RequesterCustomerID int,
SignatoryCustomerID int,
WitnessCustomerID int,
BillableCustomerID int,
...
Of course, if one customer is both a requester and a witness then you'll have the same ID in both RequesterCustomerID and WitnessCustomerID because you only have one row for him in your customer dimension. This is completely normal.
Scenario B is that all customers have the same role, e.g. each contract has 1-4 signatories. If the number of signatories can never be more than 4, and if you're very confident that this will 'always' be true, then the simple solution is also to have one row per contract in the fact table with 4 columns that reference the customer dimension:
...
SignatoryCustomer1 int,
SignatoryCustomer2 int,
SignatoryCustomer3 int,
SignatoryCustomer4 int,
...
Even if most contracts only have 1 or 2 signatories, it's not doing much harm to have 2 less frequently used columns in the table.
Scenario C is where one contract has 1-n customers, where n is a number that varies widely and can even be very large (class action lawsuit?). If you have 50 customers on one contract, then adding 50 columns to the fact table becomes difficult to manage. In this case I would add a bridge table called ContractCustomers or whatever that links the fact table with the customer dimension. This isn't as 'neat' as the other solutions, but a pure star schema isn't very good at handling n:m relationships like this anyway.
There may also be more complex cases, where you mix scenarios A and C: a contract has 3 requesters, 5 signatories, 2 witnesses and the bill is split 3 ways between the requesters. In this case you will have no choice but to create some kind of bridge table that contains the specific customer mix for each contract, because it simply can't be represented cleanly with just one fact and one dimension table.
Either way can work but each solution has different implications. Certainly you need customer and contract tables. A key question is: is it always a maximum of four or may it eventually increase beyond that? If it will stay at 4, then you can have a repeating group of 4 customer IDs in the contract. The disadvantage of this is that it is fixed. If a contract does not have four, there are some empty spaces. If, however, there might be more than 4, then the only viable solution is to use a bridge table because in a bridge table you add more customers by inserting new rows (with no change to the table structure).

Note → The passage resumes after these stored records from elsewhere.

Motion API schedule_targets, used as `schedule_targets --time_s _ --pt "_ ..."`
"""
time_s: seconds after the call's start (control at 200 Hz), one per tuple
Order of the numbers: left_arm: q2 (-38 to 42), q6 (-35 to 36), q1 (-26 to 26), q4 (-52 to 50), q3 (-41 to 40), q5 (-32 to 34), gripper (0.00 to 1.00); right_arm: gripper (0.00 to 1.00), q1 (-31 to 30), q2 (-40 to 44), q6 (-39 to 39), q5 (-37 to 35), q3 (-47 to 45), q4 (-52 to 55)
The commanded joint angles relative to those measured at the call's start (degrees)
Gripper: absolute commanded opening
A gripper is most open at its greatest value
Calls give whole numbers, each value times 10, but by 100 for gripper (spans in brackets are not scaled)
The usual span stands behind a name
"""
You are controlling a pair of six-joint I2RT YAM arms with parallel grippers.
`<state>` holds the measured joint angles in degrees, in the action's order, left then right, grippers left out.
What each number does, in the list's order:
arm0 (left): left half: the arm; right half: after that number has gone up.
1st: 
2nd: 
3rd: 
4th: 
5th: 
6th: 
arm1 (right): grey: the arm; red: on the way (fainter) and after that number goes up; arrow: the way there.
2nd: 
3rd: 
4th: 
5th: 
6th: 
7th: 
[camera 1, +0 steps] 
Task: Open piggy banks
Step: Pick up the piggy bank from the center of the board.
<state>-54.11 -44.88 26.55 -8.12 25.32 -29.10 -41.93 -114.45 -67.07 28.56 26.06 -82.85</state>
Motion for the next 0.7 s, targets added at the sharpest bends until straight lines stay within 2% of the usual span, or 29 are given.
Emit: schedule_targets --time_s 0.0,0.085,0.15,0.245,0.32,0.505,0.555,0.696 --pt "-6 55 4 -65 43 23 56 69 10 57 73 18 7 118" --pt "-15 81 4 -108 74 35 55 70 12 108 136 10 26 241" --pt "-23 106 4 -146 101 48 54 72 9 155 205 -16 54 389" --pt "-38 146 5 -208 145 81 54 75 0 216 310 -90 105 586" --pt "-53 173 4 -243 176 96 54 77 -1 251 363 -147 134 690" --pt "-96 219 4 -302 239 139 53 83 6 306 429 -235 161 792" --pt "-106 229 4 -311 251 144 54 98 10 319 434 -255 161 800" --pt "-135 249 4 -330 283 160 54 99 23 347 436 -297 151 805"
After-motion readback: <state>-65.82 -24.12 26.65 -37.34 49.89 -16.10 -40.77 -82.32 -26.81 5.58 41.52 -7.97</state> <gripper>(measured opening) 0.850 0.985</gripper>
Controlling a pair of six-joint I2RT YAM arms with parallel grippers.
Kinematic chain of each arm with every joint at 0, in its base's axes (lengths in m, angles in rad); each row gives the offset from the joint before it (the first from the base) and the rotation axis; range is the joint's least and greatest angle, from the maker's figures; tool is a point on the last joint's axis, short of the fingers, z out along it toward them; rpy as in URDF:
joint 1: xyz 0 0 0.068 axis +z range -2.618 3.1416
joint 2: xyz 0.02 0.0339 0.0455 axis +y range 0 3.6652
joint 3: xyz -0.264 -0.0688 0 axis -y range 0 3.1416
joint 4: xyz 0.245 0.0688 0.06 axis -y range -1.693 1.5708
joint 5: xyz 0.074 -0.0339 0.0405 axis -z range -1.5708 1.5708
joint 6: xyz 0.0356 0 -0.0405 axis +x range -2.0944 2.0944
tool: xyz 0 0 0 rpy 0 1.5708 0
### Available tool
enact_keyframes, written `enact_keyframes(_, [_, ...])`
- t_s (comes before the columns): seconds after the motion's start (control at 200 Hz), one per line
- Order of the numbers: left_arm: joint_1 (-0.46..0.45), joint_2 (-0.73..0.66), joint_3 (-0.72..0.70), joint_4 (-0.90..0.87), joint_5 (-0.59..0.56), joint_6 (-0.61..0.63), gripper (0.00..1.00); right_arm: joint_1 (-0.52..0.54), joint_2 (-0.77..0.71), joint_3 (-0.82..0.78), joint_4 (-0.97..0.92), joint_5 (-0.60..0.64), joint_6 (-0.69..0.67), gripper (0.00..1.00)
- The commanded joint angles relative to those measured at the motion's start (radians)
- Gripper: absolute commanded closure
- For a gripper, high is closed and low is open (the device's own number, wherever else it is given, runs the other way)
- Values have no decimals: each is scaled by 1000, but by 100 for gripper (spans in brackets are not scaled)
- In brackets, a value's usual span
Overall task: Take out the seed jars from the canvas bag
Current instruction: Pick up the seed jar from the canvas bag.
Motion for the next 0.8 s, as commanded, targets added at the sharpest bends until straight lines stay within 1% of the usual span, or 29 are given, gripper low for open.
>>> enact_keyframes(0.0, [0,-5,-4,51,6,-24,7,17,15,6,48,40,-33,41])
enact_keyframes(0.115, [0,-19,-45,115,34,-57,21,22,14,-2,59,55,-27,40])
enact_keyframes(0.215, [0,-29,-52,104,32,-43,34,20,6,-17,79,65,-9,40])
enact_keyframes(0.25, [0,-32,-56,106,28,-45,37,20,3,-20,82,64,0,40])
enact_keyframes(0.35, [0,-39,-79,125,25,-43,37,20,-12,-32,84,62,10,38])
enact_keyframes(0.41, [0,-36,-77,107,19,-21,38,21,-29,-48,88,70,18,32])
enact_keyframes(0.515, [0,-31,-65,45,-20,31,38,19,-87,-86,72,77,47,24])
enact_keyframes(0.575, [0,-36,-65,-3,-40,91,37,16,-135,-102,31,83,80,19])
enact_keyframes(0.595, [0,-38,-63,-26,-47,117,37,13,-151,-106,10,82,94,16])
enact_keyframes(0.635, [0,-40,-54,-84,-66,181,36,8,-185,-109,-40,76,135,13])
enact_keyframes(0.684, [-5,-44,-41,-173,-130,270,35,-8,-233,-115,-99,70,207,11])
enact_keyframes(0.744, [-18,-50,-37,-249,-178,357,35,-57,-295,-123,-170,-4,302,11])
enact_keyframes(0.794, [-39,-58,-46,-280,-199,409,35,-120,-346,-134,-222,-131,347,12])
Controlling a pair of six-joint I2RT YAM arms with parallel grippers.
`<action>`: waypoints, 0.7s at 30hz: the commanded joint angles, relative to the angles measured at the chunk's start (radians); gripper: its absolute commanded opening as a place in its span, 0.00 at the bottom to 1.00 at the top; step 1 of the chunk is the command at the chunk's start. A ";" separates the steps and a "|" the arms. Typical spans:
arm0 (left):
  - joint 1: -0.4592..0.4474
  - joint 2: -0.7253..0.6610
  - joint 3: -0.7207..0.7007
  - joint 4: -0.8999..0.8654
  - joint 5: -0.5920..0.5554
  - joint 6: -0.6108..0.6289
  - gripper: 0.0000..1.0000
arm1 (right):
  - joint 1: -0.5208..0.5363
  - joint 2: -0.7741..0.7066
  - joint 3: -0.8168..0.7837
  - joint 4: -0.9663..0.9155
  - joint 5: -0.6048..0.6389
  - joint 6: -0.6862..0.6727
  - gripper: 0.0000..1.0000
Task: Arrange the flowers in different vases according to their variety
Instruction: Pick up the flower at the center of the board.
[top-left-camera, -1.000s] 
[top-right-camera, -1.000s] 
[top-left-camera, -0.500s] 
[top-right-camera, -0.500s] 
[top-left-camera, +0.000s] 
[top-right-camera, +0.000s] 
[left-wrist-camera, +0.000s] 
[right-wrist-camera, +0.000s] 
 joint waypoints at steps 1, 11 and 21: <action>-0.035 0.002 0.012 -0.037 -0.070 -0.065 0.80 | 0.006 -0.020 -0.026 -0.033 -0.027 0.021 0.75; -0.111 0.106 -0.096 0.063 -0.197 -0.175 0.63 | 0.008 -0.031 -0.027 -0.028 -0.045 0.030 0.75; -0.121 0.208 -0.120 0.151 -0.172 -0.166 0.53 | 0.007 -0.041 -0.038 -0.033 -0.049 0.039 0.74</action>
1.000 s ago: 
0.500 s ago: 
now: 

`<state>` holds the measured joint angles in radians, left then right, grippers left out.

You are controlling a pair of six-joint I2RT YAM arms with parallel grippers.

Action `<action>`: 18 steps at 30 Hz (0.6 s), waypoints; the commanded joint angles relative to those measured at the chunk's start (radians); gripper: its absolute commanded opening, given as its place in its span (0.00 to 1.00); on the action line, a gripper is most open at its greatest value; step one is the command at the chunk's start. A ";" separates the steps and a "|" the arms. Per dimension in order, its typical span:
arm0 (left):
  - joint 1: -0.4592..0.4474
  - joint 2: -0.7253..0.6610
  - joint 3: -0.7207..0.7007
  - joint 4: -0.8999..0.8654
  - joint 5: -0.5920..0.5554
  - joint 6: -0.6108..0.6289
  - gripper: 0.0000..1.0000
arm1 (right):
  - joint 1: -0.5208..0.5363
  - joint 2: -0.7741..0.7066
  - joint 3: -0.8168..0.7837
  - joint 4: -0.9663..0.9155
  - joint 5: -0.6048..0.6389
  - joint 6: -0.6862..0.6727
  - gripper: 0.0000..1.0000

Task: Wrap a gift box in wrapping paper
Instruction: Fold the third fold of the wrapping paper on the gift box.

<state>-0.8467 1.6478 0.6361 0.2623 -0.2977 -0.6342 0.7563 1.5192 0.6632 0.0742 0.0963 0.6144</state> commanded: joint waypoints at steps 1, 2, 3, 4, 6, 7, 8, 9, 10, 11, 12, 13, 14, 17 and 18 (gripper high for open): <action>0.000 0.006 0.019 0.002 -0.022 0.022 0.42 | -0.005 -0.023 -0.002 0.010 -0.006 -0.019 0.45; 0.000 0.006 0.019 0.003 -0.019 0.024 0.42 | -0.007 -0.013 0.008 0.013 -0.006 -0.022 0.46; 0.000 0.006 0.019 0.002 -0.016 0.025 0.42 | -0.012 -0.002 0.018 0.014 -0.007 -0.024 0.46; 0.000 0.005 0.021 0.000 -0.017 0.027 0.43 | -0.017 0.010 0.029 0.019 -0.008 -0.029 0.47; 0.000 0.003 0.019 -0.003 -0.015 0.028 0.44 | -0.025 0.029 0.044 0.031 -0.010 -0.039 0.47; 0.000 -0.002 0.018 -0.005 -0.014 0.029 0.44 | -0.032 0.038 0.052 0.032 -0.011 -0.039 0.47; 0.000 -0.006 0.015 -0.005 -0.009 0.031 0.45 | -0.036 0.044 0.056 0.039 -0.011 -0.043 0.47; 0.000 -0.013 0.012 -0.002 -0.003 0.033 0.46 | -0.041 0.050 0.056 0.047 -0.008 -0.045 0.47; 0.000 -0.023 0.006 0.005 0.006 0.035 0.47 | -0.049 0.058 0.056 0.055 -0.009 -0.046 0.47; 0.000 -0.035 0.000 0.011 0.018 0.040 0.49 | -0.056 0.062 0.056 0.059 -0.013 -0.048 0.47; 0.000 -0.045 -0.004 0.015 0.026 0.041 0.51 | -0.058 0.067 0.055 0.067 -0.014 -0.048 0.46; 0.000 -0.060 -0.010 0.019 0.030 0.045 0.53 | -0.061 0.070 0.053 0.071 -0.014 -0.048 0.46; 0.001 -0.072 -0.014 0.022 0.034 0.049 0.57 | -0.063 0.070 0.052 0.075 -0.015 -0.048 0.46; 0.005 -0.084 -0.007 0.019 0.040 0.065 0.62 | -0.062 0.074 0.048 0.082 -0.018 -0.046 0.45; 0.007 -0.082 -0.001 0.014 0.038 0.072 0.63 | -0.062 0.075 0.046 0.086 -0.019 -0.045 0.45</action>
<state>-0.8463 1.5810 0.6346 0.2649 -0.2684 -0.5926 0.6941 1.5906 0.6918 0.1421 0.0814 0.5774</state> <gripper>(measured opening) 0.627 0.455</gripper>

In the fixed solution, in this case you add more than 4 customers by altering the table. A bridge table is an example of what, for many decades now, ER modeling has called an associative entity. It is the more flexible of the two solutions. However, I worked on a margin system once wherein large margin amounts needed five levels of manager approval. It has been five and will always be five, they told me. Each approving manager represented a different organizational level. In this case, we used a repeating group of five manager IDs, one for each level, and included them in the trade. So it is important to understand the current business rules and the future outlook.